RNA IS an information storage system for living things. It carries patterns for numerous purposes including matching with protein sequences which is indeed for recognition. And it is a product of a learning process we call evolution. I think you have a prejudicial bias for the word “intelligence” which is only acknowledging it for some examples of life and not for others. With computer algorithms beating us at all of our own strategy games I put to you that intelligence doesn’t require anywhere near as much as was previous supposed. All it really consists of is the ability to follow a set of rules.

And I do not see any reason for such a bias with the word “consciousness” either for awareness of its environment and self-awareness of its own condition for self-maintenance are basic to the process of life in general. This is not to say that all forms of life are equally conscious, aware, intentional, and intelligent. Not hardly. All of this is not only highly quantitative but consists of a great number of different abilities which we are lumping together in a few words. And we can not only see different examples of these abilities in other organisms, but we can see an absence of various abilities in human beings who have suffered damage due to a number of different causes.

Explanation is both a rather subjective thing as well as bit complicated. People look for different kinds of explanations and thus what the scientist looks for to enable them to predict the results of experimental procedures is not the what other people look for in things like religion.

People can refuse this because we have concrete example of how this can indeed happen as a result of spontaneous symmetry breaking.

Thus I agree with your conclusions while I disagree with your arguments. Surely you must know that just because a claim is true doesn’t mean an argument for that claim is correct. My reasons for believe are different and a bit complicated and some of them strongly conflict with the reasons that other people have for belief.
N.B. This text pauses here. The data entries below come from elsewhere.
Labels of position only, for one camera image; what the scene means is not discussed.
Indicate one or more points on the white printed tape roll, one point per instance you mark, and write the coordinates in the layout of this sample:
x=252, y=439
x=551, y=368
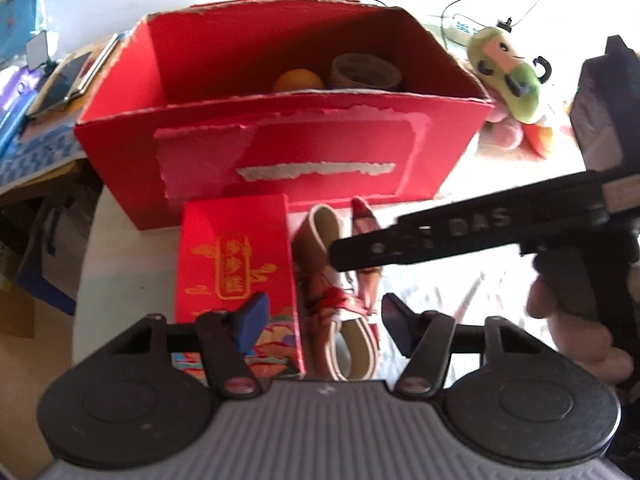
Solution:
x=360, y=72

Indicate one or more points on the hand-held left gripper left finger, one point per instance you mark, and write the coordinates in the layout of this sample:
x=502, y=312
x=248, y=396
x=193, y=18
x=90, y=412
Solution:
x=252, y=325

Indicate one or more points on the purple package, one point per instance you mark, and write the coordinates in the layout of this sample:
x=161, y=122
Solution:
x=10, y=105

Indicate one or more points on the green bean plush toy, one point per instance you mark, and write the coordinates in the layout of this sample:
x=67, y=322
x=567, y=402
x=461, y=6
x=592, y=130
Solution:
x=530, y=95

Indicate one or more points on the blue box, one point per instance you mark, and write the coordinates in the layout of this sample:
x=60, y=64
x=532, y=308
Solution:
x=20, y=15

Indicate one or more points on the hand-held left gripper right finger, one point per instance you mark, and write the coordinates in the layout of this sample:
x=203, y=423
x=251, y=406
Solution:
x=395, y=325

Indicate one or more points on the white red toy shoe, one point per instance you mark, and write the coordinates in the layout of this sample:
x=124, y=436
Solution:
x=320, y=270

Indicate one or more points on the dark tablet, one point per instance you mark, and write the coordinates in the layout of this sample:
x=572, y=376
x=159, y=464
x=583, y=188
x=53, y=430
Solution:
x=60, y=87

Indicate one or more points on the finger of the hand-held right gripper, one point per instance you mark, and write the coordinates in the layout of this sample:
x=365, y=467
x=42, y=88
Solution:
x=450, y=240

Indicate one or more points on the blue patterned cloth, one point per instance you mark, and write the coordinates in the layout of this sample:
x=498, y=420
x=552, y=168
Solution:
x=35, y=155

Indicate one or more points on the person's right hand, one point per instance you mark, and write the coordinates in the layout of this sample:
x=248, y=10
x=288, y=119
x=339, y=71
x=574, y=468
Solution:
x=585, y=345

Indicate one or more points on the small red gold-print box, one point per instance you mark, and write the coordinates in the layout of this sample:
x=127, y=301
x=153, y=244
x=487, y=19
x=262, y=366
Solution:
x=235, y=250

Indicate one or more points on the pink white plush rabbit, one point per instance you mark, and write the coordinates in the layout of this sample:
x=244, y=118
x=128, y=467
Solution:
x=502, y=132

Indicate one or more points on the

I see a necessity for choices of faith in life and suspect that in the arguments people make they end up replacing their faith in the things they argue for with a faith in the things they argue with.
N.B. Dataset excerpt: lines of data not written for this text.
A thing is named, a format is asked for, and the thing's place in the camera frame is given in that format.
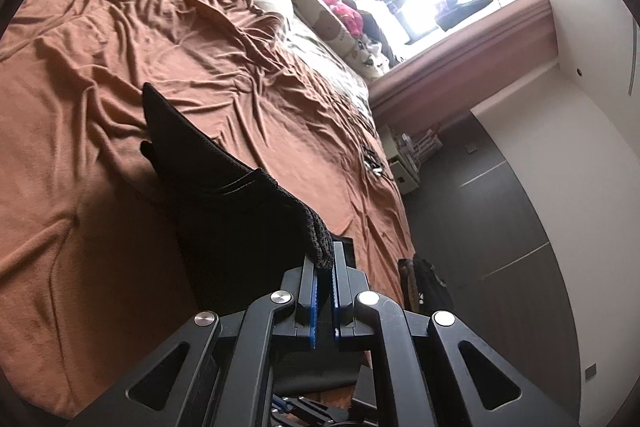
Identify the stack of dark folded clothes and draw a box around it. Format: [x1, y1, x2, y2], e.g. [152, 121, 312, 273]
[397, 257, 453, 313]

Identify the white nightstand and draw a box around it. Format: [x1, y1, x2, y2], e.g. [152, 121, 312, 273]
[387, 154, 421, 192]

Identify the small black white cloth item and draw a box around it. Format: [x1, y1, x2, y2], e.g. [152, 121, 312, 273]
[362, 147, 386, 175]

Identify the patterned window seat cushion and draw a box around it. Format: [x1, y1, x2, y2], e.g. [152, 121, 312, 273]
[277, 0, 391, 80]

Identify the dark hanging garment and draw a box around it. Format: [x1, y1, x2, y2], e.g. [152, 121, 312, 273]
[435, 4, 476, 30]

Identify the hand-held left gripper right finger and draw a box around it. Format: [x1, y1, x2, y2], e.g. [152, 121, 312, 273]
[331, 241, 561, 427]

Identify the pink plush toy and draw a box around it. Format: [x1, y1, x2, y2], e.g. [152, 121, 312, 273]
[320, 0, 363, 32]

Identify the black t-shirt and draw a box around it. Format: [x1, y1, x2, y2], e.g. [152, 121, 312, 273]
[140, 82, 368, 390]

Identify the dark grey wardrobe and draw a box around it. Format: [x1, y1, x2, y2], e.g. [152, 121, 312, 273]
[400, 107, 581, 408]

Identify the pink curtain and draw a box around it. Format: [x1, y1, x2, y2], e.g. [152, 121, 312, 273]
[370, 0, 553, 128]

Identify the brown blanket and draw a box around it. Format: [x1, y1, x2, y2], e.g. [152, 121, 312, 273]
[0, 0, 416, 408]

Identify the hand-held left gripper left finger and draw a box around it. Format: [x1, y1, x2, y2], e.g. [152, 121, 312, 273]
[70, 254, 319, 427]
Obviously I disagree with this argument. It seems to me in the light of our recent experiences with AI, that intelligence is nowhere near as special or as singular as has been supposed – and both of these suppositions have contributed to thinking of it in a magical way when in reality it can be broken down into a vast collection of much more simple things.
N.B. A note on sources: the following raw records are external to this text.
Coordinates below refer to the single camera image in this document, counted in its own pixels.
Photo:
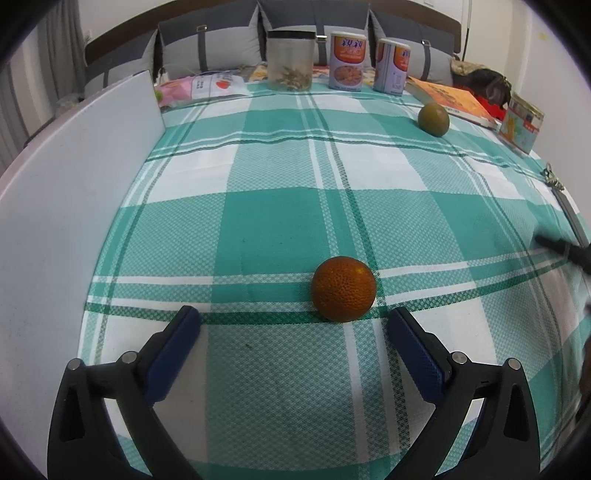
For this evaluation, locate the bunch of keys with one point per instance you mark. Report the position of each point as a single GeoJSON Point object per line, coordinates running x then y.
{"type": "Point", "coordinates": [551, 177]}

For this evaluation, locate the dark bag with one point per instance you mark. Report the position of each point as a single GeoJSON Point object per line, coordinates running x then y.
{"type": "Point", "coordinates": [487, 81]}

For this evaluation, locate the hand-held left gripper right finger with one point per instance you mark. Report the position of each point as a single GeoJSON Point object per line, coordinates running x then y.
{"type": "Point", "coordinates": [418, 355]}

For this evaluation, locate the small orange mandarin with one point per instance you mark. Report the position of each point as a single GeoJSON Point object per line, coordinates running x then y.
{"type": "Point", "coordinates": [344, 288]}

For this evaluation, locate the orange book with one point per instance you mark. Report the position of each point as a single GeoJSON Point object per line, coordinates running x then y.
{"type": "Point", "coordinates": [452, 100]}

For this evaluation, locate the white packet with red print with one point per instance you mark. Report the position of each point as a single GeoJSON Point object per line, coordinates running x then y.
{"type": "Point", "coordinates": [221, 85]}

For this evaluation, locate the green plaid tablecloth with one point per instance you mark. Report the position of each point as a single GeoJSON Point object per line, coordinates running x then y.
{"type": "Point", "coordinates": [300, 207]}

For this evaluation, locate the purple printed can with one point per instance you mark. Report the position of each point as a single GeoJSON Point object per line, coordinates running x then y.
{"type": "Point", "coordinates": [347, 62]}
{"type": "Point", "coordinates": [391, 67]}

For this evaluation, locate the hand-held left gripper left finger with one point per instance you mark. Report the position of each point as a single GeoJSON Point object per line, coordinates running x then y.
{"type": "Point", "coordinates": [173, 355]}

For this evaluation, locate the pale printed tin can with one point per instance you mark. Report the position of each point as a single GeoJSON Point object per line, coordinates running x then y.
{"type": "Point", "coordinates": [521, 124]}

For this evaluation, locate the grey cushion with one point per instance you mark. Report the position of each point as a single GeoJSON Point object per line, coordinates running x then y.
{"type": "Point", "coordinates": [314, 16]}
{"type": "Point", "coordinates": [207, 46]}
{"type": "Point", "coordinates": [415, 46]}
{"type": "Point", "coordinates": [117, 67]}

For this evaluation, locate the white board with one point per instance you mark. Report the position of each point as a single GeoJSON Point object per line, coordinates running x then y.
{"type": "Point", "coordinates": [60, 230]}

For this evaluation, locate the pink packet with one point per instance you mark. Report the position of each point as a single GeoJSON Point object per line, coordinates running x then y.
{"type": "Point", "coordinates": [178, 90]}

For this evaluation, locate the clear jar with black lid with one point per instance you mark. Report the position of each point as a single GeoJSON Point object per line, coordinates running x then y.
{"type": "Point", "coordinates": [290, 60]}

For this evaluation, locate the floral bed sheet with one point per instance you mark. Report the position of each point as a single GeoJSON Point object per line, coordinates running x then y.
{"type": "Point", "coordinates": [258, 74]}

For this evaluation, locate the grey curtain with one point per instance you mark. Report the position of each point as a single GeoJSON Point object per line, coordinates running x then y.
{"type": "Point", "coordinates": [27, 92]}

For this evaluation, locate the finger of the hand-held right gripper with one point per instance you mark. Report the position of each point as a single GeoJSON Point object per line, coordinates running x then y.
{"type": "Point", "coordinates": [572, 256]}

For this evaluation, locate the brown headboard panel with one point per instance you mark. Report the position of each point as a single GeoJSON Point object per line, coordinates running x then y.
{"type": "Point", "coordinates": [120, 34]}
{"type": "Point", "coordinates": [415, 11]}

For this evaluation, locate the red box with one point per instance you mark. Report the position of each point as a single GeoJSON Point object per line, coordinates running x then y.
{"type": "Point", "coordinates": [491, 110]}

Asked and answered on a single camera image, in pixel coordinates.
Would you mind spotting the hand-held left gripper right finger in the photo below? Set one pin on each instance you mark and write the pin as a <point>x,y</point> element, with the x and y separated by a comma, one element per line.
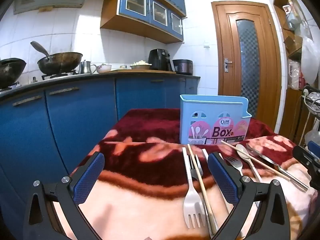
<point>222,177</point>

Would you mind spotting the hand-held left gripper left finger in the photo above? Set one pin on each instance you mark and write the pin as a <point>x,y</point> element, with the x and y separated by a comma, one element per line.
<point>90,177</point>

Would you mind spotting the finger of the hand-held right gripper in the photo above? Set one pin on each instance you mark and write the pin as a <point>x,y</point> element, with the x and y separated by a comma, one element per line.
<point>313,146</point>
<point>302,156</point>

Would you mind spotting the silver metal fork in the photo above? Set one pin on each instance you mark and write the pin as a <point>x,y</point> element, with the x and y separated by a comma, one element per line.
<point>236,166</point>

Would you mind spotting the wooden chopstick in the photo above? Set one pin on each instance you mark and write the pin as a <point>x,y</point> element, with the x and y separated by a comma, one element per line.
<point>200,180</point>
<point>262,163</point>

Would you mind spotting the silver metal knife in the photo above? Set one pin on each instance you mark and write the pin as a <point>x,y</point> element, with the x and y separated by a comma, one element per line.
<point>295,181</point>

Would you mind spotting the white plastic utensil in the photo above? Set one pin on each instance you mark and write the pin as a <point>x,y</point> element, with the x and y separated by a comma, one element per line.
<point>204,153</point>

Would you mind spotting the white plastic spoon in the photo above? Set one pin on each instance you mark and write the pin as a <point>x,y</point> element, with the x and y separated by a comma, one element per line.
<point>243,152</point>

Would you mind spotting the white plastic fork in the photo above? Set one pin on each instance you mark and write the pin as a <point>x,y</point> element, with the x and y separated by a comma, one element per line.
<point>191,200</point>

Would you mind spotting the light blue utensil box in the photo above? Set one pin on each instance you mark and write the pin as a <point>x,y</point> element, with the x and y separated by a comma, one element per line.
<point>200,115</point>

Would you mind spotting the red floral blanket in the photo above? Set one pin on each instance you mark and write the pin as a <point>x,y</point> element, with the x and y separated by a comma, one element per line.
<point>150,205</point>

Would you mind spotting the white plastic bag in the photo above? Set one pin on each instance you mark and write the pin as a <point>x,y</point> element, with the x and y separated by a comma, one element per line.
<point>310,60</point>

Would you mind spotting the cardboard box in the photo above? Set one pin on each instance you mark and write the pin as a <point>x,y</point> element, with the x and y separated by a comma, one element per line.
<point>293,45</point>

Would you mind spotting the gas stove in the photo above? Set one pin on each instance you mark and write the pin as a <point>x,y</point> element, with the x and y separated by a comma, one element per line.
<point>58,75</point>

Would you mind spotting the steel kettle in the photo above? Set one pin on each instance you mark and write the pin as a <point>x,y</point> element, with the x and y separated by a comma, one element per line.
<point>86,68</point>

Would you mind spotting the white bowl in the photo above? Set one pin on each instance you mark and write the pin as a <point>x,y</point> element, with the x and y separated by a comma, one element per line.
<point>104,68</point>

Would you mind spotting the dark rice cooker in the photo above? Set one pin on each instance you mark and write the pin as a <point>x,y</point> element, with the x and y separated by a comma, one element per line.
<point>183,67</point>

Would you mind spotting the black wok with ladle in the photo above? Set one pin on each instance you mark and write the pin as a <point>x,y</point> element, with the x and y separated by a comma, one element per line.
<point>62,62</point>

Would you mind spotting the bowl of food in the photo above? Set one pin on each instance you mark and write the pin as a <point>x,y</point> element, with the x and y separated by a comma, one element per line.
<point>140,65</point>

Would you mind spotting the black air fryer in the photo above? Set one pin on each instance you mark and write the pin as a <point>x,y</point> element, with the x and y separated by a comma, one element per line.
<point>158,60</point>

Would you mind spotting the metal ladle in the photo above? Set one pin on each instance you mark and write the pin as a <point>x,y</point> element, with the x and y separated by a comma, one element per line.
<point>41,48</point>

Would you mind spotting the wooden door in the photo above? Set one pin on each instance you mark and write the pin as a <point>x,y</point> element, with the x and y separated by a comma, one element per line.
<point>225,35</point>

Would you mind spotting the wall switch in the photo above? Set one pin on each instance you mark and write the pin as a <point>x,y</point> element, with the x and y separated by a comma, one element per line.
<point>206,44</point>

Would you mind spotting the blue wall cabinet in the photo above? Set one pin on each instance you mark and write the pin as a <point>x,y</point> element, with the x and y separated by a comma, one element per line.
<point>135,2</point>

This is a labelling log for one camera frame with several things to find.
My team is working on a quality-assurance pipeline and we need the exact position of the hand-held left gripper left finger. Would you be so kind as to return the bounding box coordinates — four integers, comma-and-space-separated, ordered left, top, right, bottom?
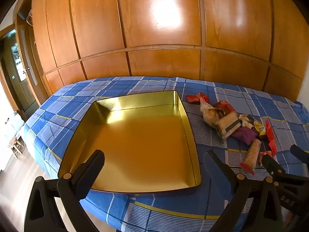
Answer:
24, 149, 105, 232

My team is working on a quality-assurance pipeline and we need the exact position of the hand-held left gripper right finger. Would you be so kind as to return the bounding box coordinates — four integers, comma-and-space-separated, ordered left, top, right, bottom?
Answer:
203, 150, 284, 232

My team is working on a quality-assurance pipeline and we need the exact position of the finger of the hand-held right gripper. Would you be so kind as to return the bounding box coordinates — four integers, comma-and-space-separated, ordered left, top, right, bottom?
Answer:
262, 155, 291, 180
290, 144, 309, 173

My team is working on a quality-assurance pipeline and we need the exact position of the small pink candy packet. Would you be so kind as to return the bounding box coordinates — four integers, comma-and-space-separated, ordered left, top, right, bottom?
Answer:
258, 150, 273, 166

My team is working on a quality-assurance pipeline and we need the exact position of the long cereal bar packet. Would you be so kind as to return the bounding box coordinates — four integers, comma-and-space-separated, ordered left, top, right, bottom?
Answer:
240, 140, 262, 176

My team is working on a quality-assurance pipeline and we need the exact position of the large red gold-print packet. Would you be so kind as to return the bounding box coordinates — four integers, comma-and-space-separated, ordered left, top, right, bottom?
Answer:
265, 119, 277, 156

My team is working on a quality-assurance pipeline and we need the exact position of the yellow snack packet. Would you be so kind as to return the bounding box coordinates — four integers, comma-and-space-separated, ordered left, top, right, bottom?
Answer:
251, 119, 267, 136

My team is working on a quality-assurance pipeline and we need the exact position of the purple snack packet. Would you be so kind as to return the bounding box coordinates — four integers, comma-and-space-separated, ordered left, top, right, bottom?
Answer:
232, 127, 260, 143

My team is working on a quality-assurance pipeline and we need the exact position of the clear cracker packet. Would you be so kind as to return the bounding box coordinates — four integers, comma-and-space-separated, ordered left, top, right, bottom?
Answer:
215, 113, 242, 141

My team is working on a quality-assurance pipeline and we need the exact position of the gold metal tin tray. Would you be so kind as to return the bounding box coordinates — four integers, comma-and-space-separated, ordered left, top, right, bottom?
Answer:
58, 90, 202, 194

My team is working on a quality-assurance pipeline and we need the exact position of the clear bread bag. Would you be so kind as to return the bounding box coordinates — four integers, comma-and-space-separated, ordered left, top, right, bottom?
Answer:
200, 98, 221, 128

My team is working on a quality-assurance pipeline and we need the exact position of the dark red snack packet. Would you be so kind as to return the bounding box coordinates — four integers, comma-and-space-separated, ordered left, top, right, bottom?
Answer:
212, 101, 236, 118

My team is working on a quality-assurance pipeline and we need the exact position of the small wooden stool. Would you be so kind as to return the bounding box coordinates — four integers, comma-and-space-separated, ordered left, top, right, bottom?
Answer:
9, 138, 25, 160

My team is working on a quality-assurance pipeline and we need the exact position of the wooden door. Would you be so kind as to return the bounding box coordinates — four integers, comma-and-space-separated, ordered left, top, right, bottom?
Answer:
14, 5, 45, 118

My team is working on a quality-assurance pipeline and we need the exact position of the wooden panel wardrobe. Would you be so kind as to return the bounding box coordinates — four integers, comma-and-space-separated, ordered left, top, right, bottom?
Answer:
31, 0, 309, 102
Because that is what the evidence shows, and I don’t need unsound arguments to prop up my belief in these things – for they make them weaker rather than stronger.

I certainly believe so.

I have heard this sort of nonsense before many many times… the basis of everything physical is matter… is energy… is mathematical or… the basis of human history is conflict… is economics… Give me a break already. All of these are simply ways of looking at these things and they may even be very very helpful in understanding them… but spare me the ideological rhetoric that tries to cram all of reality into these different shaped holes.

And I say rubbish to your rubbish which is fundamentally self-contradictory. Information is information and it can be represented in a variety of mediums. Just because we can intellectually abstract the information from particular examples doesn’t mean it exists in magical way apart from the particulars. Our intellectual abstraction is just another PHYSICAL medium for the information.

Well that is a fundamental disagreement with Christianity and there is no way to reconcile what you are saying here with the Bible. In this you wander in a direction which I see no purpose in going.

??? But that is exactly what Paul said (perhaps you need to read 1 Cor 15 again)… well except the word he uses is imperishable (this immortality stuff is more pagan Gnostic Greek philosophy… because of 1 Timothy 6:16 only God is immortal, this doesn’t really work with Christianity).

I put things in a bit different terms that these to say that the spiritual is product of its own nature and choices and not effected by external forces. Thus it can die from its own self-destructive choices and thus is not necessarily immortal, and thus requires a resurrection (renewal of life by shedding the self-destructive habits of sin) in order to be imperishable.

That is a rather empty threat which does nothing for me. I see more value in the atheist approach which sees righteousness as its own reward. Thus I would argue that righteousness is the essence of eternal life and the only oblivion is the “path of darkness” itself.